2.2.1. Python Overview

We'll use Jupyter, the combination of (Ju)lia, (Pyt)hon and R. It's been around since 1991. Python is powerful, fast, plays well with others, runs everywhere, is friendly and easy to learn, is Open.

2.2.2. Python: Variables

Python doesn't use ';' and uses indentation rather than brackets. Dynamically typed language (there is no type declaring in Python).

Common data types: numeric (integers, float, complex), sequence (list, tuple, sequence), binary (byte, bytearray), True/False (bool), text (string).


In [1]:
x = 3
x = 4.5

Python accepts the previous because of dynamic typing (C would throw an error!)
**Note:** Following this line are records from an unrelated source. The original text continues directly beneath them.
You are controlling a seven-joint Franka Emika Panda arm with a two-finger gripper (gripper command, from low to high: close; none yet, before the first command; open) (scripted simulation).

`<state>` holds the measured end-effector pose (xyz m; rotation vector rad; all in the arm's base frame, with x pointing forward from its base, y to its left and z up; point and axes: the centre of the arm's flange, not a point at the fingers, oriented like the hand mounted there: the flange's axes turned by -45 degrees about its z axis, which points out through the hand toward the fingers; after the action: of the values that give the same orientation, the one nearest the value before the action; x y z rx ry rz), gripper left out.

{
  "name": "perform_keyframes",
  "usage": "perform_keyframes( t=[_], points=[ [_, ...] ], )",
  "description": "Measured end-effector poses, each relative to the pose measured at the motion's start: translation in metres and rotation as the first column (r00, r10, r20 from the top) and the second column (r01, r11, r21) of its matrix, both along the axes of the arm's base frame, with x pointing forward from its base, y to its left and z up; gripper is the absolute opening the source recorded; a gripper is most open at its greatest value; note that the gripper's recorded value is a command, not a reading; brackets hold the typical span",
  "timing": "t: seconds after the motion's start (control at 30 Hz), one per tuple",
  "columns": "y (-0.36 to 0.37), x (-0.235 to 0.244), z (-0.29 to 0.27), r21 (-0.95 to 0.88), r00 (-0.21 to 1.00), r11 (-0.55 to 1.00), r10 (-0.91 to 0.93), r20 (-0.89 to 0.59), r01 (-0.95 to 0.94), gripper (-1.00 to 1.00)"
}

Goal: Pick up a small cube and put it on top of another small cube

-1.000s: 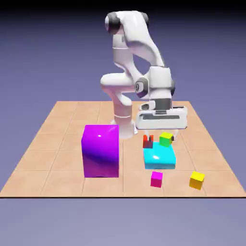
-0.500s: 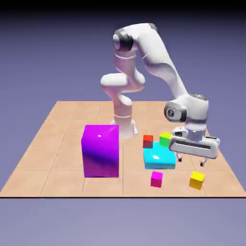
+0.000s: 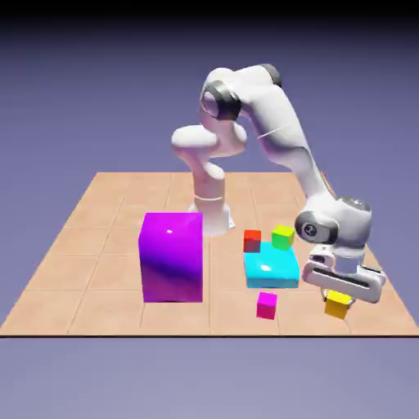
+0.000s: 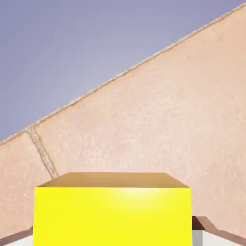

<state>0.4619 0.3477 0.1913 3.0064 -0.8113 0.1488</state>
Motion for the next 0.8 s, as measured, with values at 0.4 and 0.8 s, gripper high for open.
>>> perform_keyframes(
  t=[0.4, 0.8],
  points=[
    [-0.049, -0.064, 0.099, -0.024, 0.958, 0.958, -0.287, -0.015, 0.286, -1.0],
    [-0.116, -0.143, 0.137, -0.046, 0.807, 0.806, -0.591, -0.006, 0.59, -1.0]
  ],
)
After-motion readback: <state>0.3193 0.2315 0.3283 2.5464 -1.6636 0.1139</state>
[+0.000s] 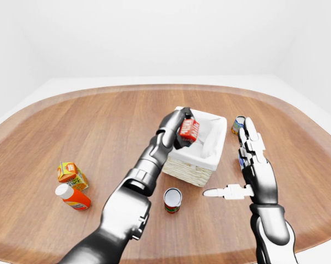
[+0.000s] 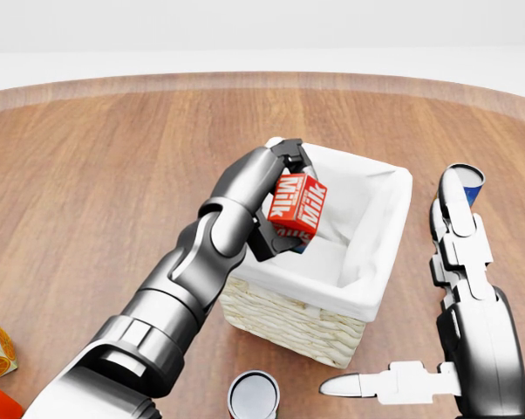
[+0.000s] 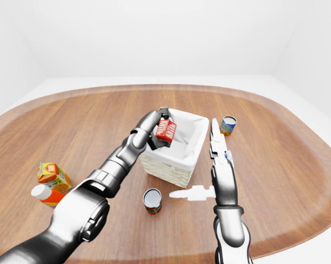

2.2.3. Python: Objects Part 1

Objects can hold data and can have actions associated with them.


In [2]:
x = 3

The previous line is going to cause a PyIntObject to be created. It is going to hold the value of the object, along with other details for Python to work with under the hood (the type of the object, number of references to the object etc.).For those more versed on programming, 'x' is being created on the stack and the PyIntObject with the value of three is being created on the heap. The stack hold your local variables and is managed by your program whereas the heap hold dinamically created data and is actually managed by the OS.


In [3]:
x = 4.5

Now a PyFloatObject with value of 4.5 will be created, then 'x' will point to that object.


In [4]:
x = 3
y = 3.0
x is y


Out[4]:
False

In [5]:
x == y


Out[5]:
True

The 'is' returns True if the references point to the same object. We hope it is False and it is: 'x' point to a PyIntObject and 'y' points to a PyFloatObject. The '==' tests the numeric equality. We hope it is True and it is: both have the same value.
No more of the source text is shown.